Questions, questions…

Treated to a close encounter with three of the wintering Corn Buntings at Crosby Marine Park earlier in the week.
These birds always intrigue me – where do they come from?
Why does the coastal park remain so attractive to them after all these years, when so many other wintering spots along the coast have disappeared?
Are they from the mosses – or further afield?
Answers anyone?
They always look comfortable with their station in life Corn Bunts, that bland, vacant expression suggests you’re never likely to see one fighting in a rush hour queue or stressing over the latest office nightmare – more power to you fellas.

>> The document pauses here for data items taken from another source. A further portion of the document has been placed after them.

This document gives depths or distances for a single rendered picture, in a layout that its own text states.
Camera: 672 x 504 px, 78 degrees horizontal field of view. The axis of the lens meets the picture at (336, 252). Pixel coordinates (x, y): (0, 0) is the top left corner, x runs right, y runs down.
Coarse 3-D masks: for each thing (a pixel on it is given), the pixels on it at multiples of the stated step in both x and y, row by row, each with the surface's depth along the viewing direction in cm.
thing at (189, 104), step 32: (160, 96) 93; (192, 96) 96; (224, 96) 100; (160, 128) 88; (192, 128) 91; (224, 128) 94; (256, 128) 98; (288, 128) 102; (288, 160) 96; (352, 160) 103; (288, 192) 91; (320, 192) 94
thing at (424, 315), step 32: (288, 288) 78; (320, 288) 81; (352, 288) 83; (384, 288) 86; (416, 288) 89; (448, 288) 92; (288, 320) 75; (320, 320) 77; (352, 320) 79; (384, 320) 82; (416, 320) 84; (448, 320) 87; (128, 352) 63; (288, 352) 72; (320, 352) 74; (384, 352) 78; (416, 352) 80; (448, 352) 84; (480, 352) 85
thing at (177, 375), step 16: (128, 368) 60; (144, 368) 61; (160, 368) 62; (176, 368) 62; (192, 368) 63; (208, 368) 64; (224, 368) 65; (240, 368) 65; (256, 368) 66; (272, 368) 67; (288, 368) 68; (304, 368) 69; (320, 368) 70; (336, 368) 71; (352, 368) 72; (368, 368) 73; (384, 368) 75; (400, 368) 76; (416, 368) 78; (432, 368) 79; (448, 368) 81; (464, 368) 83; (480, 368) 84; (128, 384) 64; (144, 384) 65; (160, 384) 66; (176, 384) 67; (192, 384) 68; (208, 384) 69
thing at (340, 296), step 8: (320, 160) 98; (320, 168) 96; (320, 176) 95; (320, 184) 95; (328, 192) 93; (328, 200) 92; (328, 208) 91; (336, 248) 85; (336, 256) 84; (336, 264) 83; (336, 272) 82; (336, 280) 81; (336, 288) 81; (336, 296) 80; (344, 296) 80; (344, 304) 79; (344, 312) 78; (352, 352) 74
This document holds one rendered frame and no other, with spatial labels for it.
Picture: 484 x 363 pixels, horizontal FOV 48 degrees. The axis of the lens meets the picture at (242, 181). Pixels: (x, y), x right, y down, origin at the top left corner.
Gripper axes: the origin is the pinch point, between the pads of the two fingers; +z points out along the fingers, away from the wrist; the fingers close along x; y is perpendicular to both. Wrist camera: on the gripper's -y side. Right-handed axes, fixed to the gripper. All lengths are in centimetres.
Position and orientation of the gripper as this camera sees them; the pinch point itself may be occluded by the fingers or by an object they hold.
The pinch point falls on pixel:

Not for them harsh language or high blood pressure.
I was out with Ian Wolfenden and Eugene McCann when we bumped into the buntings in the usual area.

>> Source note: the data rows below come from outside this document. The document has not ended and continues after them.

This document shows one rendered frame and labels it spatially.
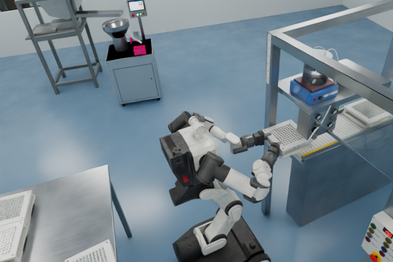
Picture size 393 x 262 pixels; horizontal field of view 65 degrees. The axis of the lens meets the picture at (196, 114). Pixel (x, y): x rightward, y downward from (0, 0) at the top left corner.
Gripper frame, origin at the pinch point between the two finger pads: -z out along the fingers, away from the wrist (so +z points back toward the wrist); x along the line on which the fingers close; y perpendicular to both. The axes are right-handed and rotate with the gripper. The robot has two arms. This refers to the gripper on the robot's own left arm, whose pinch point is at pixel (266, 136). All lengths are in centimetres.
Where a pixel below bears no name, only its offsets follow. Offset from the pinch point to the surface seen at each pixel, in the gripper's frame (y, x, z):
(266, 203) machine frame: -9, 89, -6
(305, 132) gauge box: 18.9, -13.1, -16.6
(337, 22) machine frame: -17, -63, -54
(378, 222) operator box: 85, -13, -14
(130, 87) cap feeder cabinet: -239, 73, 94
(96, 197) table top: -3, 16, 122
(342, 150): 13, 21, -53
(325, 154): 15.0, 16.9, -37.2
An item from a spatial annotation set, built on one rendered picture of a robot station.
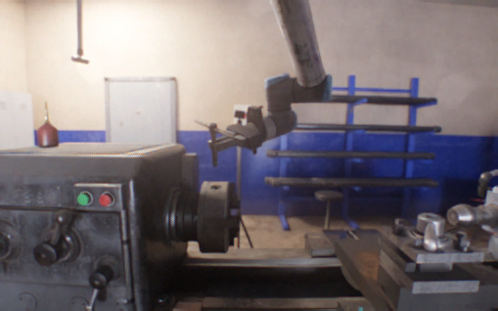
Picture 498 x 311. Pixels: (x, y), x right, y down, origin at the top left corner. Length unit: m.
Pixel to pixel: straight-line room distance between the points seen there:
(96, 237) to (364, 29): 4.30
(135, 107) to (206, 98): 1.10
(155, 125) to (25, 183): 3.34
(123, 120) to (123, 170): 3.59
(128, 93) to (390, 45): 4.09
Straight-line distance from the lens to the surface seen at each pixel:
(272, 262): 1.16
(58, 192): 0.80
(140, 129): 4.17
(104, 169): 0.74
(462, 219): 1.20
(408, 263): 0.76
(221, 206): 0.81
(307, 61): 0.76
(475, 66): 5.40
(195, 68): 4.05
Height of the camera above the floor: 1.41
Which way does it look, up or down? 7 degrees down
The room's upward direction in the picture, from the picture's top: 1 degrees clockwise

We were discussing mowing plans for the site in the context of his brilliant and long-running study of the Skylarks on the coast – now that’ll be a monograph worth reading one day…
Marshside wasn’t bad over the tides this week either – finally got a look at the young male Hen Harrier (as opposed to the stonking adult) as I led a walk there on Thursday, when it drifted over the outer marsh despite the drizzle.

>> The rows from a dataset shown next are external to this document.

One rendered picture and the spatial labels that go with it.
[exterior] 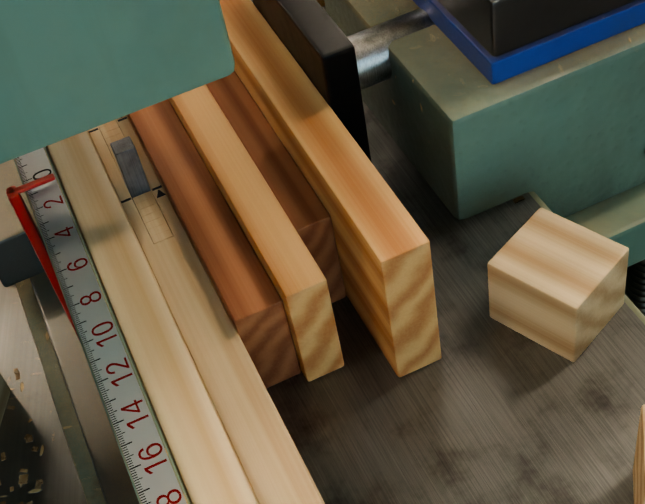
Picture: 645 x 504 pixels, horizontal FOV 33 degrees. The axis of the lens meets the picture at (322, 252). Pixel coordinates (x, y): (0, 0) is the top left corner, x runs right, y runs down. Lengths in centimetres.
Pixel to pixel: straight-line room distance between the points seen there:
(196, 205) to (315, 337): 8
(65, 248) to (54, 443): 17
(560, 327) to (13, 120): 22
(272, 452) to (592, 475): 12
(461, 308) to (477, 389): 4
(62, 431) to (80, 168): 16
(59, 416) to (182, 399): 21
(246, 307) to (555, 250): 12
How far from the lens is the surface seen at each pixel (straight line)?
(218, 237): 44
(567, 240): 43
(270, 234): 42
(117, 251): 44
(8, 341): 64
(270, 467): 37
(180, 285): 43
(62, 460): 58
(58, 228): 45
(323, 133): 43
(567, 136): 49
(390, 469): 41
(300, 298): 40
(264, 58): 48
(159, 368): 40
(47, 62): 40
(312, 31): 45
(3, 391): 61
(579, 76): 47
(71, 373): 59
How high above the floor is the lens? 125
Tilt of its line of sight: 47 degrees down
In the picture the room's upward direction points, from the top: 12 degrees counter-clockwise
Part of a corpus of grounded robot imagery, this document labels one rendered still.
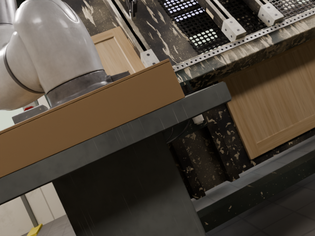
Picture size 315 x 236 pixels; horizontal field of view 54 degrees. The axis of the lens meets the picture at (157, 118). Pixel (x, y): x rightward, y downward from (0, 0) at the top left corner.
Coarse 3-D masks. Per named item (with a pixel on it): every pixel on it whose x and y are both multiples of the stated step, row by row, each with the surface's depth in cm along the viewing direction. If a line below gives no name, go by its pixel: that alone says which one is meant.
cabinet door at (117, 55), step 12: (96, 36) 168; (108, 36) 168; (120, 36) 168; (96, 48) 164; (108, 48) 164; (120, 48) 164; (132, 48) 163; (108, 60) 160; (120, 60) 160; (132, 60) 159; (108, 72) 156; (120, 72) 156; (132, 72) 156
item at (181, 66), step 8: (296, 16) 167; (304, 16) 167; (280, 24) 164; (288, 24) 164; (264, 32) 162; (240, 40) 159; (248, 40) 159; (224, 48) 157; (232, 48) 157; (200, 56) 154; (208, 56) 154; (184, 64) 152; (192, 64) 152
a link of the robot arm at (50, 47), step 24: (48, 0) 71; (24, 24) 69; (48, 24) 68; (72, 24) 71; (24, 48) 70; (48, 48) 68; (72, 48) 69; (24, 72) 73; (48, 72) 69; (72, 72) 69

Highlight though was a young Peregrine making two attempts to catch a Pink Footed Goose – fat chance, but I like the ambition…

Harder winter sun today out on Plex Moss, and a cool wind that felt it was trying to sweep autumn away.
Fieldfares were drinking at favoured puddles, wary as ever, and 2,000+ Pinkies were on the fields west of Haskayne Cutting until the clatter of the Saturday afternoon guns sent them up into the blue.


2 thoughts on “Questions, questions…

  1. I had 15 Skylarks feeding on the shore at Crosby today, of which 14 were colour ringed. This included one fourth year bird, four second year birds, four first year birds and five adult birds caught in the spring. All the eleven adults were known males as expected for the winter flock from last winter’s findings. Interestingly amongst the flock were a male and two of his offspring from separate broods, also another male and two of his offspring from the same brood! The young birds will almost certainly prove to be males as they have joined the winter flock.